- Born: 13 July 1946 Rome
- Died: 26 October 2014 (aged 68) Rome
- Occupation: journalist

= Oscar Orefici =

Italian sport journalist and writer (1946–2014)

Oscar Orefici (13 July 1946 – 26 October 2014) was an Italian sport journalist and writer.

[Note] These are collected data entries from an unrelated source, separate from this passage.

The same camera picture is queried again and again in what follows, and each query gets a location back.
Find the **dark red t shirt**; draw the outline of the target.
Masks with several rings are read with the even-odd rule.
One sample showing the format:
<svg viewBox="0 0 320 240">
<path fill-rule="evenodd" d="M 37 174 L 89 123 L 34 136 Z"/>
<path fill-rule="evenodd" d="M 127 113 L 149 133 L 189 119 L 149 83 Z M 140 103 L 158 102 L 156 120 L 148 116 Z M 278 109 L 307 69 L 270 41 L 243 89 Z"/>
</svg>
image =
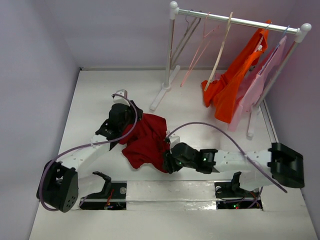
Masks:
<svg viewBox="0 0 320 240">
<path fill-rule="evenodd" d="M 165 142 L 167 130 L 165 118 L 144 113 L 133 131 L 119 141 L 119 144 L 125 145 L 122 154 L 134 169 L 152 164 L 157 170 L 167 172 L 163 167 L 163 154 L 170 148 Z"/>
</svg>

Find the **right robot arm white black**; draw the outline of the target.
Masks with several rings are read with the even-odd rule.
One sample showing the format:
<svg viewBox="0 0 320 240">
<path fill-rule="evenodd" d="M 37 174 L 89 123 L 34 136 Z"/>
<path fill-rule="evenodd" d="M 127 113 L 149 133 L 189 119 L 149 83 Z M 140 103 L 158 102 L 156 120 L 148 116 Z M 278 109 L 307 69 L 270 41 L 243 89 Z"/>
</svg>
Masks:
<svg viewBox="0 0 320 240">
<path fill-rule="evenodd" d="M 303 155 L 279 142 L 272 143 L 267 150 L 251 152 L 196 150 L 180 142 L 163 157 L 163 168 L 169 174 L 182 168 L 202 174 L 232 172 L 230 190 L 235 196 L 271 184 L 283 191 L 305 186 Z"/>
</svg>

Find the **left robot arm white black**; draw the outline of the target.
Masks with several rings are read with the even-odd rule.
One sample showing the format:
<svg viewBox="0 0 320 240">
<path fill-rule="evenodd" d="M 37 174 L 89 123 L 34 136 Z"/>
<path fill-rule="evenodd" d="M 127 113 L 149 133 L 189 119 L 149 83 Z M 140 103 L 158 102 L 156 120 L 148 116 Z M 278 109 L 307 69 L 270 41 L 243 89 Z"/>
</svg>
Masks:
<svg viewBox="0 0 320 240">
<path fill-rule="evenodd" d="M 90 143 L 68 149 L 47 162 L 36 193 L 43 208 L 66 213 L 81 208 L 90 198 L 111 196 L 111 177 L 99 170 L 87 175 L 86 169 L 127 137 L 142 117 L 143 111 L 133 100 L 115 102 Z"/>
</svg>

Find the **beige wooden hanger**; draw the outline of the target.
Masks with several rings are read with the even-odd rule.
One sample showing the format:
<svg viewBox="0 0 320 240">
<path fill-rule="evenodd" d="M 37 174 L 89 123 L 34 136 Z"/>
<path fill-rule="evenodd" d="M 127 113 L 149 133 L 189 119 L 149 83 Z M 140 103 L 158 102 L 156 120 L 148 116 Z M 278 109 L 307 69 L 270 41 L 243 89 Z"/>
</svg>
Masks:
<svg viewBox="0 0 320 240">
<path fill-rule="evenodd" d="M 220 46 L 220 49 L 219 49 L 215 64 L 214 64 L 213 69 L 211 71 L 211 74 L 209 76 L 209 79 L 207 80 L 207 83 L 206 83 L 205 88 L 204 88 L 205 92 L 209 88 L 209 85 L 212 82 L 213 77 L 215 76 L 216 70 L 218 68 L 218 65 L 219 65 L 219 62 L 220 62 L 220 59 L 221 59 L 221 56 L 222 56 L 222 53 L 223 53 L 223 50 L 224 50 L 224 47 L 225 47 L 226 39 L 227 39 L 228 33 L 230 31 L 230 28 L 231 28 L 231 18 L 232 17 L 233 17 L 233 12 L 231 12 L 230 15 L 229 15 L 229 18 L 228 18 L 228 21 L 227 21 L 227 24 L 226 24 L 226 29 L 225 29 L 225 34 L 224 34 L 223 41 L 221 43 L 221 46 Z"/>
</svg>

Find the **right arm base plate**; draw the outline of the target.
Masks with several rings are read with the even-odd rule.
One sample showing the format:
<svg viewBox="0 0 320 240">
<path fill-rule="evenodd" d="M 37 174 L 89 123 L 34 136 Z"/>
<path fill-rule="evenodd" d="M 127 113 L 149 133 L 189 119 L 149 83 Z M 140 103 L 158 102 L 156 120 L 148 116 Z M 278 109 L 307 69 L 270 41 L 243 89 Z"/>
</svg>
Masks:
<svg viewBox="0 0 320 240">
<path fill-rule="evenodd" d="M 233 174 L 230 181 L 214 183 L 216 207 L 218 210 L 260 209 L 263 210 L 261 187 L 254 190 L 241 188 L 240 176 L 242 172 Z"/>
</svg>

Born in Rome, Orefici started his career in the 1970s realizing several sport programs for RAI. An expert on Formula One, in 1978 he co-directed the documentary film Speed Fever. In the early 1990s, when Fininvest bought the F1 television rights, Orefici became the official reporter for F1 races and programs. In the late years of career he worked for Sky. He also worked for several newspapers and wrote several books, including two biographies about Enzo Ferrari.

==Books==
- Oscar Orefici, Luca Argentieri. Storia della formula 1. Longanesi, 1987. ISBN 8830407348.
- Oscar Orefici. Enzo Ferrari. L'ingegnere rampante. Editalia, 1988. ISBN 9788870602104.
- Oscar Orefici. Carlo Chiti - Sinfonia Ruggente. Giorgio Nada Editore, 2003. ISBN 8885817025.
- Oscar Orefici: Ferrari. Romanzo di una vita. Cairo Publishing, 2007. ISBN 9788870602104.